Раду шел, не замечая роскоши дворца и внимания толпившихся в залах придворных, - шел, опустив голову, как и подобало горевестнику. За ним в покорном молчании следовали дети. Впрочем, им, скорее всего, и придется молчать: едва ли его величеству понравится пробираться через рытвины в их венгерской речи. Как король не любил преодолевать рытвины, в которых ломали ноги лошади турок и валахов, расставляющих ловушки армиям друг друга и соперничающих в этом до полного взаимного истощения – и со все большим успехом наставляющих друг друга в дьявольских жестокостях.
Гости вошли в тронный зал и сразу увидели короля, восседающего на высоком престоле, - он был один, не считая нескольких прислужников и охраны, стоявшей у входа. Это был молодой и стройный белокурый человек, чьи густые волосы волнами ниспадали на плечи, с белой кожей, приятным и умным лицом. Одет он был богато, но немногим более, чем Раду Кришан: это можно было назвать одеянием и на венгерский, и на валашский манер, синий бархатный кафтан и шелковая мантия с драгоценной застежкой. Но первым гости заметили не это – а то, что на короле не было короны.
“Корона Святого Иштвана* - вот то, что наконец упрочит трон под ним и что нужно ему превыше всего! ”
Раду и другие его спутники-мужчины преклонили колени перед троном, опустив глаза, а Иоана низко присела.
Когда они выпрямились, Матьяш Хуньяди не шелохнулся на своем троне, по-прежнему внимательно рассматривая их с высоты. Иоана заметила, что вблизи его черты не так и приятны глазу: тонкие подозрительные губы и большие светлые холодноватые глаза. Потом король улыбнулся – и, хотя улыбка едва тронула уста, он сразу же стал лучше собой: почти пленительным. В глазах загорелся интерес и участие.

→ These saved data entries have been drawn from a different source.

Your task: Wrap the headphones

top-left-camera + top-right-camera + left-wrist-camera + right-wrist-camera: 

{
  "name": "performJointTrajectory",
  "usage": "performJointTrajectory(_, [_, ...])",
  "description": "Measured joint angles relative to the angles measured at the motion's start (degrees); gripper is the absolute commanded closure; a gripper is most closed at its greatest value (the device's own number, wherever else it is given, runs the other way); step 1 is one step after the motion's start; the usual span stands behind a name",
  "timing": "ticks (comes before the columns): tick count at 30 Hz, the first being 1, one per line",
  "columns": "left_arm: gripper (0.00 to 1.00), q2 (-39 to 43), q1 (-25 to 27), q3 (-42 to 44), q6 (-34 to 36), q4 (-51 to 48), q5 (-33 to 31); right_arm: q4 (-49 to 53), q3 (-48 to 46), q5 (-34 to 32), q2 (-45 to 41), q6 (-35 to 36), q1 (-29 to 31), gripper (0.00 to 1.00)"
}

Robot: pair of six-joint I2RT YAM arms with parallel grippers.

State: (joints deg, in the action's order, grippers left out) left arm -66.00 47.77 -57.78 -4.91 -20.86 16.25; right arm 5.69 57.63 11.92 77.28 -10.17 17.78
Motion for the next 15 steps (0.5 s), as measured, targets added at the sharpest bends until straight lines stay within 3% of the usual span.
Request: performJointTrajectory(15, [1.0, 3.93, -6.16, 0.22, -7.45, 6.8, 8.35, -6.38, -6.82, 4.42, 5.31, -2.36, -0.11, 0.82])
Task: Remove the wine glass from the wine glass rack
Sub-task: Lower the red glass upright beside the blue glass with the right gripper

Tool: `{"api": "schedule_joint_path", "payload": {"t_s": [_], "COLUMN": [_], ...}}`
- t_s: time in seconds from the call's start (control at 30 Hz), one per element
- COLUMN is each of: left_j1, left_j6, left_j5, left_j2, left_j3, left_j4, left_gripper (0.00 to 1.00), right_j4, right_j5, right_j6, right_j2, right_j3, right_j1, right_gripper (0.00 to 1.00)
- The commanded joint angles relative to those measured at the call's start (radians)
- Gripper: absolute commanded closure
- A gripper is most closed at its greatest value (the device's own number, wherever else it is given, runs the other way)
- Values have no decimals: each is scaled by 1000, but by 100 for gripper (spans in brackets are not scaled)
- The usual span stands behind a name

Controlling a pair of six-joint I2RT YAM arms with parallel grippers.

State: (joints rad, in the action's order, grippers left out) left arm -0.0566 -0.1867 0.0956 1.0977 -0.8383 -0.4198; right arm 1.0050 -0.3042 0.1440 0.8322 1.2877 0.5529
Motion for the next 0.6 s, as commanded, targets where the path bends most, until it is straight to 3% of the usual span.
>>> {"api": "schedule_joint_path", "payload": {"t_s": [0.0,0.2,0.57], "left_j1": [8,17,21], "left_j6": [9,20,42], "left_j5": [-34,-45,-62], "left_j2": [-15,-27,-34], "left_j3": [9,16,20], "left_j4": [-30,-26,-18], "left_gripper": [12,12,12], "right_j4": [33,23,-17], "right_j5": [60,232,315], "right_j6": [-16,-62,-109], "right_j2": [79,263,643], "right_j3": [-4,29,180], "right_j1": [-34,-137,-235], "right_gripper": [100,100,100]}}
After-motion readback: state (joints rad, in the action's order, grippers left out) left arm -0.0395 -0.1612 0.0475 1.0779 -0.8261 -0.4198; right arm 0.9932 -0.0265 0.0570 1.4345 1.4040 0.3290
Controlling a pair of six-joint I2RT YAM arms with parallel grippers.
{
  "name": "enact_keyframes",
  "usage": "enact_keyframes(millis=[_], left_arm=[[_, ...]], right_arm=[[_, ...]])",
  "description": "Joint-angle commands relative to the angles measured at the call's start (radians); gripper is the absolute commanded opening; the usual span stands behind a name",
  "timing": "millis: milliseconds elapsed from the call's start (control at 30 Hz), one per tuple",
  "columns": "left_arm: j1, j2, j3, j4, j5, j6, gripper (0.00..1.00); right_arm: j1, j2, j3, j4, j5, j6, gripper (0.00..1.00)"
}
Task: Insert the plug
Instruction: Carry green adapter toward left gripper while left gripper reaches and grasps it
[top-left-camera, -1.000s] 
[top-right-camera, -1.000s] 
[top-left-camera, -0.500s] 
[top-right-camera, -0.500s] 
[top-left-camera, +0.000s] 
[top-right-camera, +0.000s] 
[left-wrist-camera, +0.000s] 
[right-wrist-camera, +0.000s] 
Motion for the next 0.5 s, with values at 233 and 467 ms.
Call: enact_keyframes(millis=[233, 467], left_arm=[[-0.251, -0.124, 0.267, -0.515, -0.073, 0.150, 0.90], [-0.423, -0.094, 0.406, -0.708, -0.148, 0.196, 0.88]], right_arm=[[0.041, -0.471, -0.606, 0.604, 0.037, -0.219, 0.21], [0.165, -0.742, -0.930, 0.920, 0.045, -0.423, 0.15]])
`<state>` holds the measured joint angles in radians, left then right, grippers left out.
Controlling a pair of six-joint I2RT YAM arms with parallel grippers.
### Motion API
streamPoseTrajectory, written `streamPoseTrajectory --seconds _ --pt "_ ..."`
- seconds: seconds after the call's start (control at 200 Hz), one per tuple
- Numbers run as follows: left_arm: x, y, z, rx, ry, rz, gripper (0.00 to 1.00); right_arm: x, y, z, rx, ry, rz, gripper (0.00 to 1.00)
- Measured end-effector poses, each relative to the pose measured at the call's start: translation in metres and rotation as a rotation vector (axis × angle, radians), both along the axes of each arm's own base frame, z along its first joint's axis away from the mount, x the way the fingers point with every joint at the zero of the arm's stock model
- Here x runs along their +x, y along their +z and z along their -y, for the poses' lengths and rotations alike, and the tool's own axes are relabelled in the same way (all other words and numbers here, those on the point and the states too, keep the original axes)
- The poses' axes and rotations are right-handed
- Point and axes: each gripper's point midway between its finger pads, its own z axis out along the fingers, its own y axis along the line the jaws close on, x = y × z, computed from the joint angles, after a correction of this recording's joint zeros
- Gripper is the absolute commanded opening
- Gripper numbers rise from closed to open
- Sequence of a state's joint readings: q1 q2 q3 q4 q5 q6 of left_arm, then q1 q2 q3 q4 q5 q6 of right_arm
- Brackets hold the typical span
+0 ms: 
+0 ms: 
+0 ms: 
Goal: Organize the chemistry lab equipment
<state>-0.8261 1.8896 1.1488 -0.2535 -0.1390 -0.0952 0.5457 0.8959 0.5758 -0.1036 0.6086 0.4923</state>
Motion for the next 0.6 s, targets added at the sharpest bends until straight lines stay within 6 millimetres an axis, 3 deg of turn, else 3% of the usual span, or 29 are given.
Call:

– Добро пожаловать, - проговорил Корвин по-венгерски.
– Рад приветствовать вас в моем дворце, жупан* Кришан, как и видеть, что вы именно мой дом избрали своим прибежищем в непогоду. Над Трансильванией разразилась большая буря, не так ли?
– Вашему величеству это уже известно – так, к несчастью, - скорбно подтвердил боярин, подняв на короля черные глаза, столь непохожие на его собственные. И, однако же, было в этих глазах то, что их роднило. И немало!
Король встал с трона и изящной походкой направился к ним. На губах его была все та же улыбка, в глазах мерцали огни – но теперь и то, и другое означало скорее тревогу, затаенный гнев.
– До меня давно дошли вести о судьбе, постигшей Семиградье, - произнес молодой властитель, глядя словно бы и на всех сразу – и в никуда, думая о своем. – Это поистине печально. Свирепая сила князя Дракулы, которой он укрощает многократно превосходящие силы турок, порою не находит выхода и обращается нам всем во вред!
Матвей Корвин сочувственно посмотрел в глаза кряжистому боярину, рядом с которым выглядел еще утонченнее и благороднее, и сказал:
– Огненный ураган, отпугивающий неверных, порою осушает наши собственные реки и губит посевы.